Max sighed. Then nodded. "Fine."
"Promise," Adrian pressed.
"I promise," Max said.
Adrian's grin widened. "Look at you. Lunch. Road trip. Emotional growth."
Max didn't respond.
But as he reached for his jacket-heading toward a lunch that wasn't a date, toward a weekend that would change more than any of them expected-he realized something quietly undeniable.
This time, he wasn't being pulled into the story.
He had chosen to step in.
They chose a place Catherine already knew.
Nothing extravagant. A quiet bistro a few blocks from the office, windows fogged slightly from the midday heat, the kind of restaurant that didn't rush its patrons or expect them to perform. Max noticed the way her shoulders loosened the moment she recognized it.
"You come here often?" he asked as they were seated.
"Sometimes," Catherine said. "When I need to think but don't want to be alone."
He nodded, filing that away-not as leverage, not as intimacy, just as understanding.
They ordered simply. No wine. No ceremony.
For a few minutes, they ate in comfortable silence, the kind that didn't feel like avoidance. Catherine broke it first.
"Thank you for asking," she said quietly.
Max looked up. "For lunch?"
"For asking instead of assuming."
Something in his chest shifted. "I wanted to make sure it was okay."
"It is," she replied. Then, after a pause, "This feels... easy."
He smiled faintly. "I was hoping it would."
They talked about inconsequential things at first-work, a project Catherine had been quietly proud of, a meeting that had gone sideways and somehow ended in laughter instead of disaster. Max listened more than he spoke, his questions gentle, open-ended, never probing.

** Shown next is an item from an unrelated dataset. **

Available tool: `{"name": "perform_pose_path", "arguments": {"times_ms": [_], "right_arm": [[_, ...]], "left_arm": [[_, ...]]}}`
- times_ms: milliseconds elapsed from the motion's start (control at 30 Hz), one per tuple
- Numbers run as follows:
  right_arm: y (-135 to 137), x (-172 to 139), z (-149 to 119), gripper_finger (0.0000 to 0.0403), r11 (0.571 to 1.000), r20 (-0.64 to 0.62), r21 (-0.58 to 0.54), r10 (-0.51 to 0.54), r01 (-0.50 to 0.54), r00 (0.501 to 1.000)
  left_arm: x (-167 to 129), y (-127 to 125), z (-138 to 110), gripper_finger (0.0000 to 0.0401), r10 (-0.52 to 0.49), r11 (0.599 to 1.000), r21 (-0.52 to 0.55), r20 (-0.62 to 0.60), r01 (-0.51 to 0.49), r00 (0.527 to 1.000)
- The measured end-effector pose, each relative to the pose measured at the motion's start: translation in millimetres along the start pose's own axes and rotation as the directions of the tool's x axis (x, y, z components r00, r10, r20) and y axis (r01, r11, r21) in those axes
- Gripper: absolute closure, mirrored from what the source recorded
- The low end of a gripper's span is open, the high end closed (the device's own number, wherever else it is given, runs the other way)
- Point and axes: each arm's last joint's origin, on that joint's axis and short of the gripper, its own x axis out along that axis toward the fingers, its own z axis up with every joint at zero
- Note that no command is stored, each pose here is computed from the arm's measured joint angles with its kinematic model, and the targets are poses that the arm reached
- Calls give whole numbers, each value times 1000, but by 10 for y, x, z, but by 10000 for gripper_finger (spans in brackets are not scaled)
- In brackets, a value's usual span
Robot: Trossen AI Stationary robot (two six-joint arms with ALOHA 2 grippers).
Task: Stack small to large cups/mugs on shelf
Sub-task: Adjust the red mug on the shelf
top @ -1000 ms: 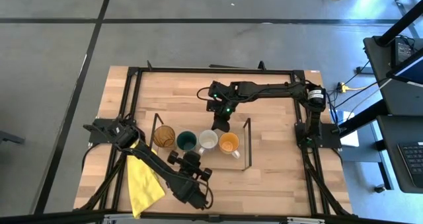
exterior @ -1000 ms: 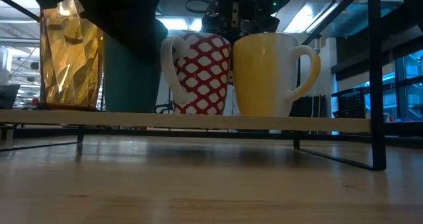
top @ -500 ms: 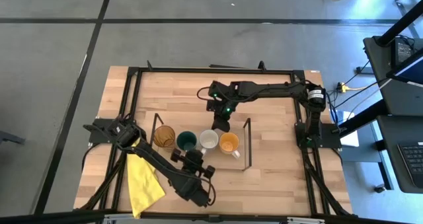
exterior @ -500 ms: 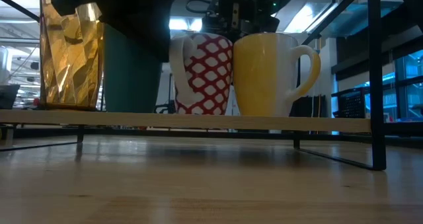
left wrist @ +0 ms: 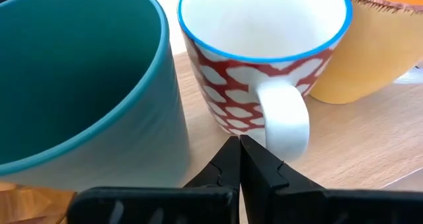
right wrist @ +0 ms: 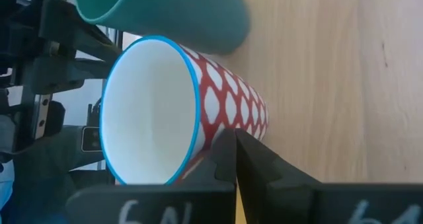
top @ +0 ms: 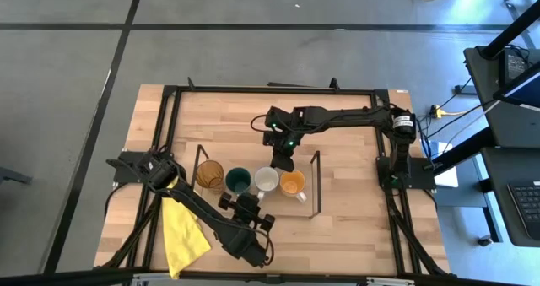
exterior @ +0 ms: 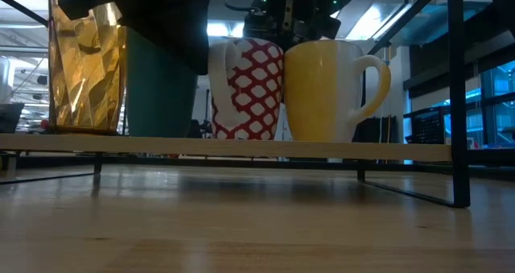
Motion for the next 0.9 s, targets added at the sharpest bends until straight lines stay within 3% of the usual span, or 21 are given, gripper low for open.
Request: {"name": "perform_pose_path", "arguments": {"times_ms": [900], "right_arm": [[100, 72, 10, 400, 1000, 9, 10, 10, -10, 1000]], "left_arm": [[-119, 7, -100, 401, -41, 999, 10, -12, 41, 999]]}}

At one point, Catherine laughed-really laughed-and then caught herself, surprised by the sound.
"Sorry," she said reflexively.
He shook his head. "Don't apologize for that."

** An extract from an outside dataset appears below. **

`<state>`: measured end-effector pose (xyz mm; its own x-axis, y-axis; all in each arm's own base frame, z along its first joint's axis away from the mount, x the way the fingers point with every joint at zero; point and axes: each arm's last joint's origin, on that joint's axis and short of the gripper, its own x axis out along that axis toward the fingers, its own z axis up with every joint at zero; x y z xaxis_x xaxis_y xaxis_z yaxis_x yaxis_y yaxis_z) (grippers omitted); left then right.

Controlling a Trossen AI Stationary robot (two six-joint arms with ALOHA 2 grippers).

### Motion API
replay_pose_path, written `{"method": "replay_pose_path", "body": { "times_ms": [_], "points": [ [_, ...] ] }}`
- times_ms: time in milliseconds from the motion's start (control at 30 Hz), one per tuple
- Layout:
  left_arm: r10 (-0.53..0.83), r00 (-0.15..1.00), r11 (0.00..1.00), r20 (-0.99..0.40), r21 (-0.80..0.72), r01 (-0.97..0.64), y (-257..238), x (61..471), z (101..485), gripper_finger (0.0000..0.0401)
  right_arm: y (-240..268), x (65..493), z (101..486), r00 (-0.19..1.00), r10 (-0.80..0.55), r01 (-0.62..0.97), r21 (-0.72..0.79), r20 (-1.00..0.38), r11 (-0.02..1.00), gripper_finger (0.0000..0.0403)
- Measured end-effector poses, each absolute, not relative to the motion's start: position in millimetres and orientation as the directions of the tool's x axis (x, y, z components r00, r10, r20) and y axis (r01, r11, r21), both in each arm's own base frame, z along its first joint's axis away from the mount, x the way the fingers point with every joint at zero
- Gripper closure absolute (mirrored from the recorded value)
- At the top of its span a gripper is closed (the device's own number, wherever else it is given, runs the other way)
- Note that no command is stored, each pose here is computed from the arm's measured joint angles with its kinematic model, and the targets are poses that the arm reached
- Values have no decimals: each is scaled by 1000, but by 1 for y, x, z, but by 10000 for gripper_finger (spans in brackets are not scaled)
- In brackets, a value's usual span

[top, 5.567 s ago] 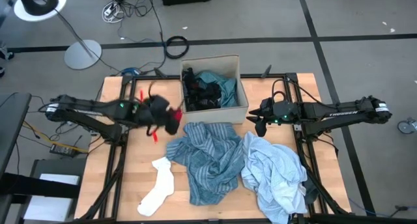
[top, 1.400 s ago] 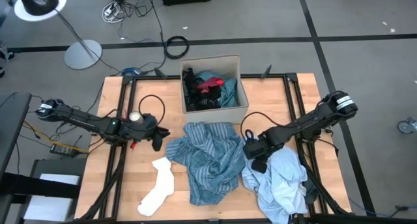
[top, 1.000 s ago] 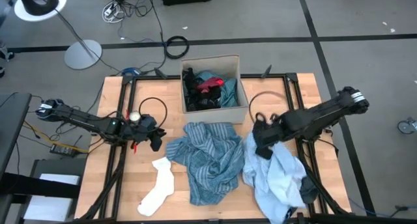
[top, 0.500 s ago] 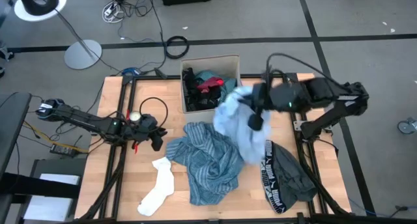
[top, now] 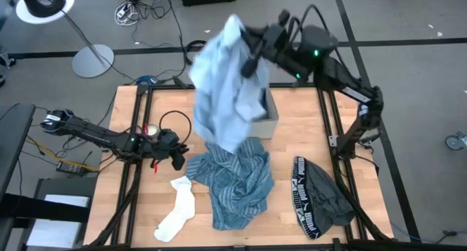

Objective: Sort clothes
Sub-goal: Put the light blue polo shirt into the laundry bin

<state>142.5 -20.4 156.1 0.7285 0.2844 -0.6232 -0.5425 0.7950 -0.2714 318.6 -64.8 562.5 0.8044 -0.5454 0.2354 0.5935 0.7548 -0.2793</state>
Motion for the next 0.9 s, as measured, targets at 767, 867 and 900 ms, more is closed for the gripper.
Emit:
{"method": "replay_pose_path", "body": {
  "times_ms": [767,867,900],
  "points": [
    [299,721,807,-625,-238,-541,-20,143,155,302,-103,318,540,729,-684,661,-285,28,694,399],
    [299,722,807,-624,-239,-541,-20,143,155,302,-112,332,515,759,-643,598,-285,-97,749,399],
    [299,722,807,-624,-239,-541,-20,143,155,302,-115,336,508,779,-616,571,-275,-118,774,399]
  ]
}}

Another small pause. Then she said, "You know, I usually hate last-minute plans."
"I know," Max replied.
She raised an eyebrow. "I don't remember telling you that."
"You didn't," he said. "But you reorganize your calendar when someone cancels instead of enjoying the free time."
She stared at him for a second, then smiled. "That's... accurate."
The food disappeared unnoticed. So did the time.
When they stood to leave, there was no awkwardness, no lingering expectation. Just a shared understanding that this had been exactly what it was meant to be.
Outside, the city pressed back in-noise, heat, urgency-but something between them had settled.
"Thank you," Catherine said again, softer now.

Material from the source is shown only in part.